Whole Life Insurance
Whole life insurance, also called permanent life insurance, is often treated as an asset in divorce, because it is viewed as an investment. The payments for whole life remain the same from year to year and accumulate cash value over time. This value can be awarded as a death benefit to spouse or children, cashed in for money or be used as security for a loan. A couple who have been paying on a whole life policy should be careful of making unilateral changes to the policy before a divorce is final. A judge may view this as taking a marital asset and rule that money is owed to the other party.

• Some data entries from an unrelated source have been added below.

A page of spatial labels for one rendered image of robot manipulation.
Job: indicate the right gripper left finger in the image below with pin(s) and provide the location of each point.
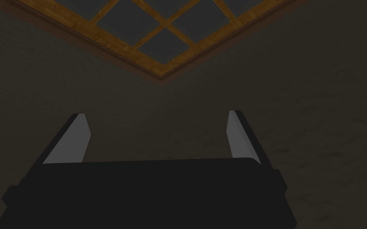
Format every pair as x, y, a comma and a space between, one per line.
70, 143

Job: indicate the wooden framed window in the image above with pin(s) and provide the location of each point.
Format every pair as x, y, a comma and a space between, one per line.
158, 35

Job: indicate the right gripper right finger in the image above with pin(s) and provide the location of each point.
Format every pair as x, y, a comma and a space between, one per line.
242, 140

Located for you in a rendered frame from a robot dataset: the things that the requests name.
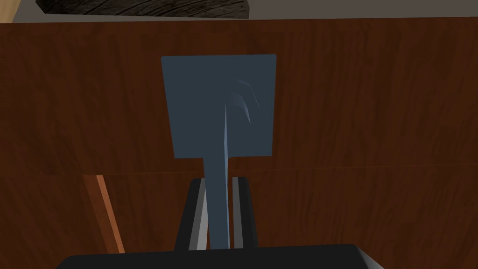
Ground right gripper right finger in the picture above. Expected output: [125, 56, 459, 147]
[228, 177, 259, 249]

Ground dark wooden block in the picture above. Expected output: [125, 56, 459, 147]
[35, 0, 250, 19]

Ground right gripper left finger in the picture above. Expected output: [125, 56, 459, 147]
[174, 177, 210, 252]

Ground dark blue spatula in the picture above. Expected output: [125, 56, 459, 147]
[160, 54, 277, 250]

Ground brown wooden table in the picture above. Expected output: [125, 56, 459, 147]
[0, 16, 478, 269]

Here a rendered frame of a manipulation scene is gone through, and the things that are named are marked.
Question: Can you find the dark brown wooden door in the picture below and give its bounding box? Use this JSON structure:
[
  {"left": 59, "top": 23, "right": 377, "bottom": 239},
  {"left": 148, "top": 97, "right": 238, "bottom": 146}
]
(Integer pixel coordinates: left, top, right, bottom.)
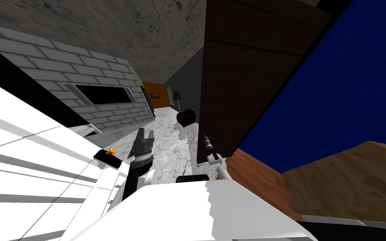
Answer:
[{"left": 196, "top": 0, "right": 333, "bottom": 164}]

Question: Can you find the dark purple armchair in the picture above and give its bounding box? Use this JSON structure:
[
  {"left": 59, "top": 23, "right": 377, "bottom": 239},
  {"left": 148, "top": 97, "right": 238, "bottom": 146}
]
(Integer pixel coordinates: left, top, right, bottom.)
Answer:
[{"left": 176, "top": 108, "right": 197, "bottom": 128}]

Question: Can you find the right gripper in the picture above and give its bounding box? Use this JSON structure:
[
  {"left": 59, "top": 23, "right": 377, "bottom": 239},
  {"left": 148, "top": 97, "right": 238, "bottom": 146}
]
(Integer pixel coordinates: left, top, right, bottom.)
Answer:
[{"left": 201, "top": 133, "right": 215, "bottom": 154}]

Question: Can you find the floor lamp with dark shade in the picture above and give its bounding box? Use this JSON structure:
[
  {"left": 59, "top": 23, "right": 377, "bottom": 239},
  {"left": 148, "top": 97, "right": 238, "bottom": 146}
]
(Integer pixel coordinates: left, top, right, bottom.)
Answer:
[{"left": 172, "top": 90, "right": 184, "bottom": 113}]

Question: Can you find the dark window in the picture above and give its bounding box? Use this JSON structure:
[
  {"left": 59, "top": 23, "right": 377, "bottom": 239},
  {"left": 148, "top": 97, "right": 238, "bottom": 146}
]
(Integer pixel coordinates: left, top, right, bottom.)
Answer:
[{"left": 66, "top": 83, "right": 137, "bottom": 106}]

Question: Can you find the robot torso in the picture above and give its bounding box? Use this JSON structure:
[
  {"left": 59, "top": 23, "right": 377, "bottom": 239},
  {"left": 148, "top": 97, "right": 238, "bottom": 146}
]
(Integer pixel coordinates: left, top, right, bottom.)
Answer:
[{"left": 60, "top": 174, "right": 318, "bottom": 241}]

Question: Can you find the white panelled door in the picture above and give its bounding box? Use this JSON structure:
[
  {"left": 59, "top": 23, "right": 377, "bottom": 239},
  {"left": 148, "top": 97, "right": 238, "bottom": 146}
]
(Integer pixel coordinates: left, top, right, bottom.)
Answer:
[{"left": 0, "top": 74, "right": 131, "bottom": 241}]

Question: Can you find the black handle with orange knob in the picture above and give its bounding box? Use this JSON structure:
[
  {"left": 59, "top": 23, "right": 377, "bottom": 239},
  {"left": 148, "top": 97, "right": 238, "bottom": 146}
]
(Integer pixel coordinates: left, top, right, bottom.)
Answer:
[{"left": 93, "top": 148, "right": 123, "bottom": 169}]

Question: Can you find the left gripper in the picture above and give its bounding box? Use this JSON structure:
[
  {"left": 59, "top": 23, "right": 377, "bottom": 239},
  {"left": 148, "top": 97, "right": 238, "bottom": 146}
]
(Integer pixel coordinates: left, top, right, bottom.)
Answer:
[{"left": 127, "top": 127, "right": 155, "bottom": 159}]

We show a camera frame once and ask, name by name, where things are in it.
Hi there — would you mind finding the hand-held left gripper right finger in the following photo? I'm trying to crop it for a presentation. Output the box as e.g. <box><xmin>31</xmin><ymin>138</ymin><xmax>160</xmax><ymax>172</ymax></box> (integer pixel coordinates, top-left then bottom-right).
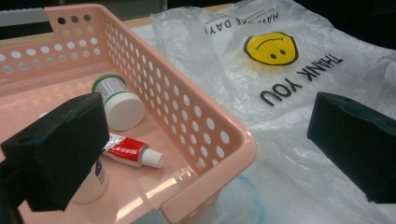
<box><xmin>306</xmin><ymin>91</ymin><xmax>396</xmax><ymax>205</ymax></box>

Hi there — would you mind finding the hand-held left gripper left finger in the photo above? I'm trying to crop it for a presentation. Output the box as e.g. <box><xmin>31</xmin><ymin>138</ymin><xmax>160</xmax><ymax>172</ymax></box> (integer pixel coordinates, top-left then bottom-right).
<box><xmin>0</xmin><ymin>91</ymin><xmax>111</xmax><ymax>213</ymax></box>

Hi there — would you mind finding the small white dropper bottle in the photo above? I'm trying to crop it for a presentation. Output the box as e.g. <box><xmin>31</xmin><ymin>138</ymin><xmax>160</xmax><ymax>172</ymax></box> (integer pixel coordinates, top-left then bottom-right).
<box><xmin>38</xmin><ymin>111</ymin><xmax>110</xmax><ymax>205</ymax></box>

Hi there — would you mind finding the red and white toothpaste tube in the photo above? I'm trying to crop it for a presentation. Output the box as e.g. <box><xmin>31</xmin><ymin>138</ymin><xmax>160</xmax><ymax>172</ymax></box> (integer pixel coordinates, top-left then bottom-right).
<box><xmin>101</xmin><ymin>133</ymin><xmax>165</xmax><ymax>169</ymax></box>

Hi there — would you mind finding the white jar with green label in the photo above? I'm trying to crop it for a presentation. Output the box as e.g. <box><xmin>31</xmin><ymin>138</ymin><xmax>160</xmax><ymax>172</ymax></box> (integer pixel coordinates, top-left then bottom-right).
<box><xmin>91</xmin><ymin>74</ymin><xmax>147</xmax><ymax>132</ymax></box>

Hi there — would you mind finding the white smiley plastic bag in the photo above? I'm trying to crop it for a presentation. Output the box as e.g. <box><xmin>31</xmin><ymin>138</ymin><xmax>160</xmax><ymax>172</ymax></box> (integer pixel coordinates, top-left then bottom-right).
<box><xmin>149</xmin><ymin>0</ymin><xmax>396</xmax><ymax>224</ymax></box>

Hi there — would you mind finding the pink perforated plastic basket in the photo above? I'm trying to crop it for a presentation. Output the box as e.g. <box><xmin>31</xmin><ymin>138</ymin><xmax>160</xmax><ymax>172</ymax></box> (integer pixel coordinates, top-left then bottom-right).
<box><xmin>0</xmin><ymin>3</ymin><xmax>258</xmax><ymax>224</ymax></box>

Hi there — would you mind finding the white board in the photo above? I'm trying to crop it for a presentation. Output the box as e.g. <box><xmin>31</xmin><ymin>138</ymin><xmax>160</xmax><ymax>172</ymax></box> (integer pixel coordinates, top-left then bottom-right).
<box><xmin>130</xmin><ymin>23</ymin><xmax>160</xmax><ymax>48</ymax></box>

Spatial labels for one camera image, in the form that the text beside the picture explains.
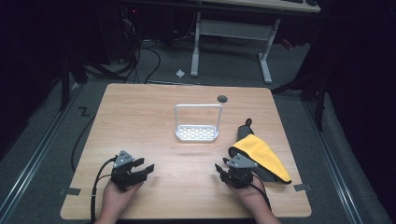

Generally speaking, divorce courts view any earnings, property or equity increase acquired in the time the couple were married to be equally owned by both. Spouses can own sole and separate property in these states–when property was owned before marriage, for instance, or property documents clearly state that the property is separate. But many people have been surprised to discover that value gained in some types of separate property after the marriage is community property. This applies directly in the case of a whole life policy that has accumulated some cash value. Even if it was owned before the marriage, the value accumulated during the marriage may be treated as a joint asset.
Family court judges may make orders regarding both types of insurance. For instance, the spouses may be ordered to obtain or retain term policies until the children of the marriage have reached a certain age, or until one party or the other can become financially independent. For practical reasons, a short-term order–if the children are almost grown, for instance–usually calls for a term policy, while lengthier orders may call for either.
Post-divorce policies may be a challenge to structure and require a certain amount of due diligence on the part of the beneficiary. Care should be taken to ensure that the beneficiary’s choice for succession–most often her children–are correctly listed as next-in-line beneficiaries in the event of her death or incapacitation. Attorneys also recommend that a mechanism be in place for the beneficiary to receive an annual or biannual report on the status of the policy.
Change of Beneficiary
Many divorces commonly contain language that declares this or that asset to be the property of one party or the other, so the ownership of a whole life policy, and permission to change the beneficiary, may be designated in orders. However, the court order is not enough, in and of itself, to keep the former spouse from collecting the life insurance. He must be specifically removed or replaced as beneficiary in order to be prevented from collecting the insurance money.